(Task input)
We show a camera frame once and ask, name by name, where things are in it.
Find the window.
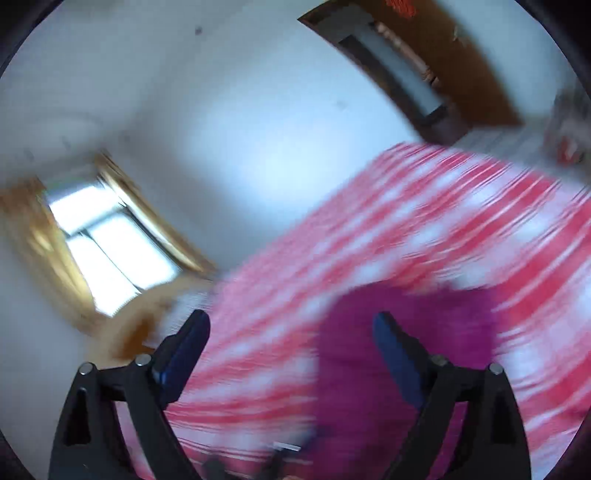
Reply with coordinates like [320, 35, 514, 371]
[44, 182, 181, 317]

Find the wooden headboard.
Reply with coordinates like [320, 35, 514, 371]
[99, 277, 218, 365]

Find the brown wooden door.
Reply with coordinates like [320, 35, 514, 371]
[383, 0, 522, 127]

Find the golden curtain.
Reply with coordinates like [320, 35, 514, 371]
[92, 150, 218, 278]
[0, 182, 98, 335]

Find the magenta padded jacket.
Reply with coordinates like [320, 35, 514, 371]
[300, 281, 502, 480]

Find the red paper door decoration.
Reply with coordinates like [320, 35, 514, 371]
[385, 0, 419, 19]

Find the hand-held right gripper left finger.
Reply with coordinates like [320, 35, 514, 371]
[48, 309, 211, 480]

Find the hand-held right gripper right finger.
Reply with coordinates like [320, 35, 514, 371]
[373, 311, 532, 480]

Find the dark wooden door frame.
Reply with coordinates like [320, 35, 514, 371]
[298, 0, 467, 144]

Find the bed with red plaid sheet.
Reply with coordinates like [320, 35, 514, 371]
[115, 142, 591, 480]
(End Task input)
Problem requirements >> Only one stretch of the records above is wanted: the lines between the one holding "Find the magenta padded jacket." and the one holding "Find the bed with red plaid sheet.", inclusive, reproduced exactly.

Your response >>
Find the magenta padded jacket.
Reply with coordinates like [320, 35, 514, 371]
[300, 281, 502, 480]

Find the red paper door decoration.
Reply with coordinates like [320, 35, 514, 371]
[385, 0, 419, 19]

Find the hand-held right gripper left finger.
Reply with coordinates like [320, 35, 514, 371]
[48, 309, 211, 480]

Find the hand-held right gripper right finger.
Reply with coordinates like [320, 35, 514, 371]
[373, 311, 532, 480]

Find the dark wooden door frame.
Reply with coordinates like [320, 35, 514, 371]
[298, 0, 467, 144]

Find the bed with red plaid sheet.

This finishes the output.